10 of the Easiest Classes at SUNY Plattsburgh

At SUNY Plattsburgh, you need the early season optimism to come out as one of the best. You need to start strong and end the years on the front foot, and what better way to do that than to take easy classes that will guarantee success. Let’s take a look at ten of the easiest classes to enrol in at SUNY Plattsburgh.

1. AAS 207 – Inside Africa

A course reviewing contemporary Africa in the context of both the developing and industrialized worlds. A critical examination of 21st Century Sub-Saharan Africa, and an exploration of the processes by which the current situation has occurred, the historical and present crises, as well as the successes and triumphs of the continent.

2. THE 217 – Movement Study

A study course which promotes an understanding of the art dance and movement in the Performing Arts that touches experiences cultural, historical, and social in content. This course is an exploration of the creative process through movement, dance, and all forms of dance.

3. SWK 101 – Introduction to the Social Work Profession

This course introduces students to the profession of social work. Students will be acquainted with the purposes, structure, values, ethics, knowledge base, and practice methods of professional social work. The types of agencies employing social workers, and the client groups serviced by social workers will be examined. Through this course, students can determine their interest in pursuing a career in professional social work.
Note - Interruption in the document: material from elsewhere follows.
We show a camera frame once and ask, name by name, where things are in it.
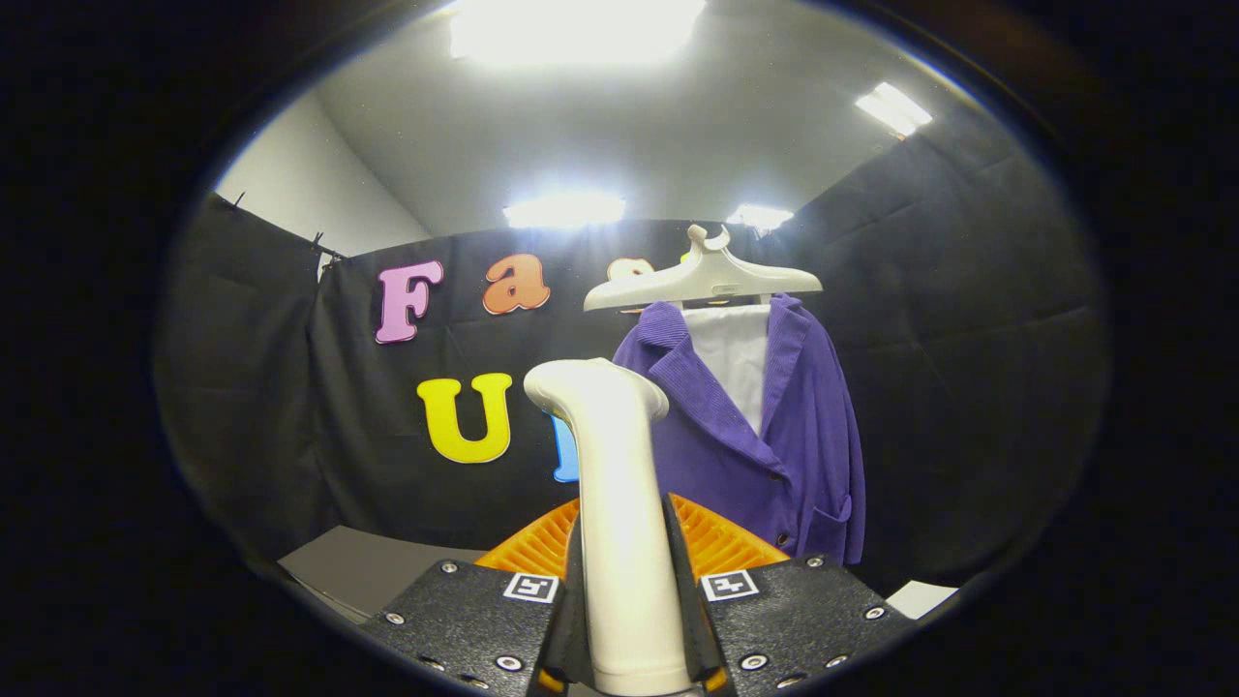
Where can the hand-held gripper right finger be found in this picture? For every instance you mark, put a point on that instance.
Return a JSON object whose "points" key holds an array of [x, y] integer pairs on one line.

4. SOC 265 – Self in Society

Introduction to theories and research focusing on the individual in the context of society and interpersonal relations. Topics: socialization and formation of self and self attitudes, interpersonal behavior, attitudes and emotion, interpersonal perception, group dynamics.

5. EXP 101 – The History and Culture of the Expedition

The course is organized thematically to emphasize the contingent nature of expeditions within local times and places. It is also roughly chronological to emphasize themes of change and continuity over time. The class emphasizes the history of expeditions in and from Europe and the United States since the 1300s with a focus on contextualizing the practice of expeditions into western history. Some of the themes to be discussed include the role of religion, colonialism, science, and trade in the history of expeditions.

6. PHI 364 – Outdoor Ethics

Exploration of the ways in which outdoor recreational activities lead to the development of environmental ethics. Topics may include: the concept of leisure activities, the commercialization of outdoor recreation, and the effects of competition on the ethical status of outdoor practices.

7. JOU 206 – Introduction to News Writing

Writing news and features, emphasizing multi-sourced, balanced and objective reporting. Introduction to interviewing skills, deadline writing and journalism ethics. Applying grammatical principles to writing effective sentences. Teaching and testing of correct grammar, style rules, word choice and spelling.

8. MLS 581 – Ethics in Leadership

This course will provide students with an historic perspective on ethics based in varying philosophies, cultural and social contexts. The most prominent guidelines and theories for making ethical judgments will be explored in the course. Students will also examine ethics codes for various professions and the emerging legal issues governing ethics in American society. Students will consider the importance of creating a social context that emphasizes ethical values and behavior. The course will also focus on the types of practical issues requiring ethical sensitivity in a diverse and changing social structure using case studies and ethical issues exploration.

9. HMT 202 – Introduction to Hospitality Management

An overview of the historical perspectives of the hospitality industry, trends in the industry as well as career opportunities; with an emphasis on professionalism in a management setting.

10. LAS 111 – Introduction to Latin America

A survey of Latin America from the perspectives of its past, its present and its external relations, including history, geography, social structure and groupings, politics, economy and artistic culture.